Secretary of State Mike Pompeo said Tuesday he made “real progress” in his latest meeting with North Korean dictator Kim Jong Un, and said he believes the two countries are back on a path toward denuclearization of the Korean Peninsula.
"I returned late last night from North Korea from a trip where we made real progress," Pompeo told reporters at the White House. "And while there's still a long way to go and much work to do, we can now see a path to where we'll achieve the ultimate goal, which is the full and final verified denuclearization of North Korea."

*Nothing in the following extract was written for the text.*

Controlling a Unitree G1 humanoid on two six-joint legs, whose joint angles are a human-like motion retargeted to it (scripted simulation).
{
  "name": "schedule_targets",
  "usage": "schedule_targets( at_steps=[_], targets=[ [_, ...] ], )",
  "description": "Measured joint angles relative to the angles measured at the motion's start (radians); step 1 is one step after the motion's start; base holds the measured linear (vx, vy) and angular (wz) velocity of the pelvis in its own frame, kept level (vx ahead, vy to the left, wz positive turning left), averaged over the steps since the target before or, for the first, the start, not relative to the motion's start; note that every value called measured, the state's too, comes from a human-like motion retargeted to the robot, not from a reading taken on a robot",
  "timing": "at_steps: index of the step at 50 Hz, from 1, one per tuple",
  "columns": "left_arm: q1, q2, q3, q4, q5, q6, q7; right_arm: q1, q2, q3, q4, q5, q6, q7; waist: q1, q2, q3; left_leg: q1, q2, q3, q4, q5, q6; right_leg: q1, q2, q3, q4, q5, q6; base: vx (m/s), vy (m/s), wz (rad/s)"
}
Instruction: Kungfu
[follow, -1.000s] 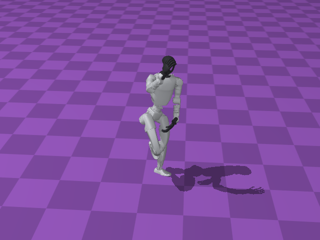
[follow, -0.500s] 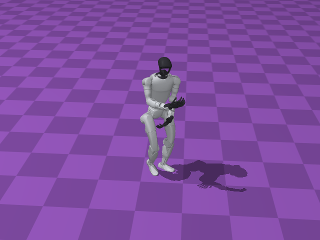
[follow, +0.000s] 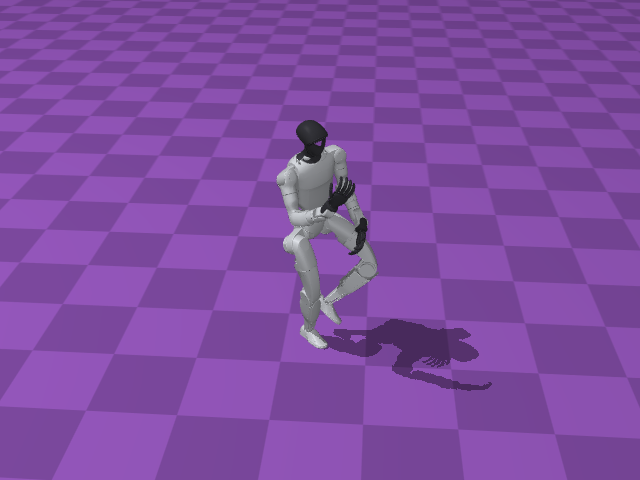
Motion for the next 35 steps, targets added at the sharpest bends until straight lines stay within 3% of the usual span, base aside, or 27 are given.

Pompeo had lunch with President Trump Tuesday following a swing through Pyongyang and the capitals of the other countries with the most to gain or lose in the North Korea talks — Japan, South Korea, and China. The trip didn’t produce a high-profile breakthrough of the sort South Korea had called for, but Pompeo maintained that he was pleased nonetheless.
“I want to thank Chairman Kim for the time that I got to spend with him where we got to talk about all the range of issues that are in front of our two countries that will let us get there, and he appreciated the president having sent me,” the top U.S. diplomat said.
"We will in short order be able to talk about when the president will get a chance to meet with him at what will be the second summit," he added.
Pompeo’s trip was intended in part to set the table for a second summit between Trump and Kim, who held an historic summit in Singapore on June 12.
“I think eventually we’re going to have lots of meetings on U.S. soil and on their soil, by the way,” Trump said earlier Tuesday. ”That’s a two-way street — on their soil, also.”